A young man was shot in the wrist at President Theodore Roosevelt High School in Honolulu on Tuesday morning, prompting a lockdown. The media is reporting every - and I mean every - incident of any kind of school violence nowadays as if it is a "school shooting."
As you can see from these accounts, this is not a routine "school shooting," but an event in which a police officer shot a young person - maybe not even a student.
An official who answered the phone at Roosevelt said the school was locked down.
About a half-dozen parents, including Carolyn Richardson, gathered outside the school after word of the shooting spread.
“This is really freaking me out,” Richardson told The Associated Press.
Richardson said she learned about it around 9 a.m. through a text from her son, CarDarow, a sophomore.

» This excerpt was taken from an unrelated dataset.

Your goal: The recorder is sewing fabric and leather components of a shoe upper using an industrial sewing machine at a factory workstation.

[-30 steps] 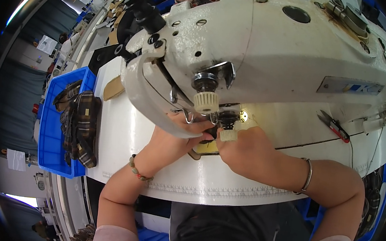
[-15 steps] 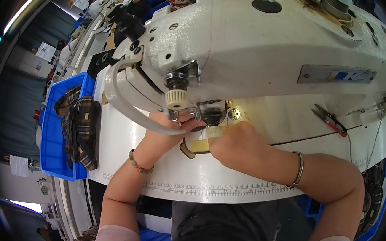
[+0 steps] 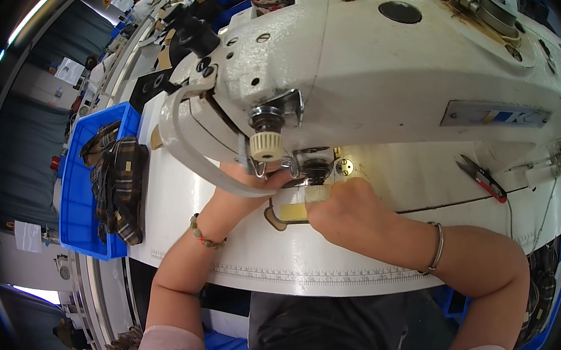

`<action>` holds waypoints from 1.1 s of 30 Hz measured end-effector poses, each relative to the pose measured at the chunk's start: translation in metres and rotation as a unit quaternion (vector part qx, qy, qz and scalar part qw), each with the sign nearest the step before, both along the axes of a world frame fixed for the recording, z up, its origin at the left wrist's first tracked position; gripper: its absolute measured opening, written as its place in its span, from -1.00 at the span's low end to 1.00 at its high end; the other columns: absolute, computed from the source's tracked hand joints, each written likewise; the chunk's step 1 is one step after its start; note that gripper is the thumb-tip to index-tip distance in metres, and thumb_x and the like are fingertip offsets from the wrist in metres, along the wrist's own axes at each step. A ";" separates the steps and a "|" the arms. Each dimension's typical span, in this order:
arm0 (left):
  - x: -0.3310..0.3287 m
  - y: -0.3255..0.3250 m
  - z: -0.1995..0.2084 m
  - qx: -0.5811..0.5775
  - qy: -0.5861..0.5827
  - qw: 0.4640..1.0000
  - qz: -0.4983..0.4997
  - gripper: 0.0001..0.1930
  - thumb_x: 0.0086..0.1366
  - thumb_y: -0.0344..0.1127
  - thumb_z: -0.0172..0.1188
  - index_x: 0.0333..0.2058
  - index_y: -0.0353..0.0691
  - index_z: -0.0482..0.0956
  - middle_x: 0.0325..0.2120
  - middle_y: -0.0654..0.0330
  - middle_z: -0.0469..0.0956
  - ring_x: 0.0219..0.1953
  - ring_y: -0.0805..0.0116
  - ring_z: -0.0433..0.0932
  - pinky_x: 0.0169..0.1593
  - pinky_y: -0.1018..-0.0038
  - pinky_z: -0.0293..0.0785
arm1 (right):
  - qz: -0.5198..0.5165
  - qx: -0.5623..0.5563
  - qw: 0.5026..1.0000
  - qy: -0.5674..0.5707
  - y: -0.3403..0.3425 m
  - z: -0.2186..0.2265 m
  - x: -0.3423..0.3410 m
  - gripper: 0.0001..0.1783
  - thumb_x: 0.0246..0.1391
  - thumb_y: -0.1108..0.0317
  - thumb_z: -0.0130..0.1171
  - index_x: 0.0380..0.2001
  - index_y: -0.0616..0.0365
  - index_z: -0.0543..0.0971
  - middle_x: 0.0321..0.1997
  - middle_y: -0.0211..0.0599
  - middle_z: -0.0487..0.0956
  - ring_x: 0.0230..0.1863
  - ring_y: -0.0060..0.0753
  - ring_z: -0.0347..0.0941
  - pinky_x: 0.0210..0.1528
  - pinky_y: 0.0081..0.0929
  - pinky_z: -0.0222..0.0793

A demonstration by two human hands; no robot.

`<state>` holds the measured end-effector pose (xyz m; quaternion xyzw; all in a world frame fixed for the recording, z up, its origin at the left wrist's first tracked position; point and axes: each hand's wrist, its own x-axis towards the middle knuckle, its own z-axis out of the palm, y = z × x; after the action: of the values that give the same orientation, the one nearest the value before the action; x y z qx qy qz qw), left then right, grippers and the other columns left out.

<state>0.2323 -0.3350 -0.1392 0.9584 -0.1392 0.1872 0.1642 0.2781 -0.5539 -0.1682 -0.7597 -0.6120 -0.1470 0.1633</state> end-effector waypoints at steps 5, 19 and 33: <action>-0.001 0.003 -0.003 -0.015 0.005 1.000 0.017 -0.65 -0.10 -0.33 0.49 -0.23 -0.01 0.75 -0.33 0.27 0.68 -0.13 0.17 0.58 0.08 0.16 0.30 | 0.003 0.005 1.000 0.000 0.004 0.002 -0.001 -0.95 -0.27 0.42 0.23 -0.65 0.14 0.58 -0.76 -0.19 0.45 -0.66 -0.21 0.50 -0.63 -0.26 0.39; 0.000 -0.011 0.010 0.034 -0.013 0.999 0.025 -0.80 -0.02 -0.27 0.49 -0.61 -0.21 0.65 -0.72 0.19 0.51 -0.65 0.13 0.49 -0.57 0.29 0.39 | 0.041 0.055 0.997 0.028 0.007 -0.016 0.005 -0.94 -0.26 0.43 0.22 -0.68 0.14 0.55 -0.77 -0.20 0.44 -0.68 -0.22 0.50 -0.62 -0.29 0.38; 0.003 0.013 -0.008 -0.030 -0.001 0.999 -0.015 -0.75 0.12 -0.36 0.40 -0.21 -0.26 0.66 -0.37 0.11 0.67 -0.43 0.18 0.59 -0.32 0.33 0.51 | -0.010 0.070 0.998 0.004 0.005 0.007 -0.010 -0.89 -0.26 0.36 0.21 -0.69 0.13 0.53 -0.73 -0.28 0.50 -0.70 -0.36 0.50 -0.65 -0.38 0.38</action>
<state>0.2352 -0.3220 -0.1469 0.9507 -0.1480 0.1900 0.1955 0.2686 -0.5487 -0.1608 -0.7531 -0.5921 -0.1882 0.2164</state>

Her son told her he heard shots had been fired at the school, but that he was OK. She then used her cellphone to video chat with her son. “I told him, I gotta hear your voice,” Richardson said.
Other parents outside the school also texted and talked on their phones to their children. Source.
Law enforcement sources tell Hawaii News Now the incident began when a Honolulu Police Officer was attempting to pick up a runaway. The runaway then allegedly stabbed the police officer and the officer fired back.
Paramedics confirm that at approximately 8:30 a.m., a 17-year-old male suffered an apparent gunshot wound to the wrist on the school's campus. He was reportedly taken to an area hospital in serious condition. The report from Honolulu paramedics did not confirm if the injured person was a student. The police officer's condition is not immediately known. Source.